President Barack Obama's time in the White House is beginning to wind down and the discussions about his legacy will soon start to outnumber those about his policies. The numbers suggest that the nation has undergone an ideological shift during his time in the Oval Office, a trend that might be remembered as "transformational" - perhaps even Reagan-like.
With the 2016 election already in full swing, recent polling data suggest the country's politics have moved sharply during the Obama Administration. In January, Gallup noted that the number of people who self-identify as "liberal" was at an all-time high. And the NBC News/Wall Street Journal poll has seen an uptick in the number of "liberal" Americans as well, as the Journal noted this week.
The number of liberals in both polls is still smaller than the number of conservatives and moderates, but the movement is the bigger issue. And in those polls, it's not just growth in the percentage identifying as liberals that's notable, it's the decline in the number of conservatives.
The numbers have a special relevance where President Obama is concerned because of his professed respect for the way former President Ronald Reagan changed national politics in a larger sense. "Ronald Reagan changed the trajectory of America in a way that Richard Nixon did not, and a way that Bill Clinton did not," Mr. Obama told the Reno Gazette-Journal in 2008.

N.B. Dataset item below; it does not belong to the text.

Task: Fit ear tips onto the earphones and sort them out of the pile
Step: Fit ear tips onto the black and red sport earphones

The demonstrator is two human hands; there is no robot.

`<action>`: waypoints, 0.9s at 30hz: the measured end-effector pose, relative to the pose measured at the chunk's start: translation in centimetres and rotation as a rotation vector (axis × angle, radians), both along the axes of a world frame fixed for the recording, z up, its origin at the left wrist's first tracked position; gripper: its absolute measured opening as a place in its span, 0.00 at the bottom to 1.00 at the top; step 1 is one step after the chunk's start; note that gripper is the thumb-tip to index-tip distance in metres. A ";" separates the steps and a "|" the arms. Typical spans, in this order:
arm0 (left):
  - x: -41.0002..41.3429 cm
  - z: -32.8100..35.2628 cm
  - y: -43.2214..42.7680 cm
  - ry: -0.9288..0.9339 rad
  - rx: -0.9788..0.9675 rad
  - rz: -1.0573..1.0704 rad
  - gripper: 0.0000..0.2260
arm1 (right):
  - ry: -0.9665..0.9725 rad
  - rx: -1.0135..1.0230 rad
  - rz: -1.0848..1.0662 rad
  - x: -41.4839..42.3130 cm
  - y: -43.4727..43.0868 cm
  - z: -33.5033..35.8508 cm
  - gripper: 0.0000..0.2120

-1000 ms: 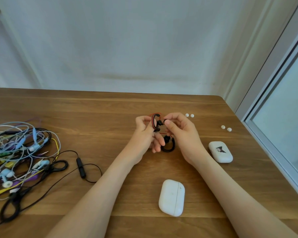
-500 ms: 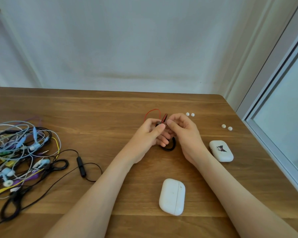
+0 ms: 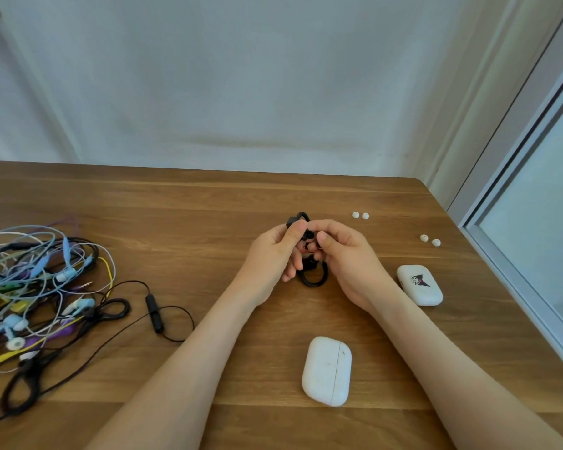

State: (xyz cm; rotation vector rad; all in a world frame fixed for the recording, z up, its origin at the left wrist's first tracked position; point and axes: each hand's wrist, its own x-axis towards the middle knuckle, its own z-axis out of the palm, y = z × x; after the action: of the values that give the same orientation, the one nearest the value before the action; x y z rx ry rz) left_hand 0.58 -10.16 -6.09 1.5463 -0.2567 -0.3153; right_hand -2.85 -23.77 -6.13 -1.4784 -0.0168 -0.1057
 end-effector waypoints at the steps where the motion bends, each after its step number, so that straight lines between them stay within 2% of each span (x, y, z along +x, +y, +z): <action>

The poll numbers suggest the country is going through another shift under Mr. Obama and it appears the changes are about more than just what people want to call themselves. Consider some of the shifts on public opinion on hot-button issues over the past seven years:
- In 2008, 51 percent of Americans opposed gay marriage and only 39 percent favored it, according the Pew Research Center. A new set of numbers from Pew released this week shows 57 percent of Americans now favor it and 39 percent oppose it. That's essentially a complete flip on the issue toward the liberal perspective.
- Marijuana legalization has undergone a similar shift in the last seven years. In 2008, 57 percent of Americans wanted the drug to be illegal and 35 percent wanted it legal, according to Pew Research data. In 2015, 53 percent want it legal and only 44 percent want to keep it illegal.
- And on the issue of income inequality there has been dramatic movement, according to data from Gallup. In 2008, 68 percent of Americans said they were "satisfied" with Americans opportunities to get ahead by working hard, while 31 percent said they were dissatisfied. That's a 37-point difference in favor of being satisfied. Flash forward to 2014 and only 54 percent said they were "satisfied", while 45 percent said they were dissatisfied. People are still satisfied overall, but the difference is a much smaller 9 points.
To be clear, the country has not done a complete turn politically. More people still identify as "conservative" than "liberal" in polls and attitudes on some other important issues haven't moved.
Opinions on abortion have generally held steady over time, according to Gallup data. In fact, it's interesting to note that Gallup's 2015 numbers whether Americans are pro-choice or pro-life are exactly where they were in 2008 - 50 percent say they are pro-choice and 44 percent say pro-life - with some slight movement in that time on the question of when abortion should legal.
Support for gun rights has grown in many polls, despite several high-profile mass shootings over the last seven years - from Tucson, Arizona to Aurora, Colorado to Newtown, Connecticut. In April of 2008, 58 percent of those polled by Pew said controlling gun ownership was more important than protecting gun rights (37 percent). In 2014, 52 percent said protecting gun rights was more important, while 46 percent chose controlling gun ownership.
And beyond simple moves in the numbers, all of these data-points ignore the more basic question of what changes American political attitudes and sentiments. Has Mr. Obama's presidency been transformational in some way or has he simply presided over a period of transition? Has his time in the Oval Office been a cause of change or an effect? That's a complicated question - the same one could be asked of Mr. Reagan's transformational time in the White House.
In the most basic sense, the recent data suggest the country has moved leftward during the Obama Administration as the American electorate begins to look ahead to 2016. The why isn't as important what it could mean for the next presidential election.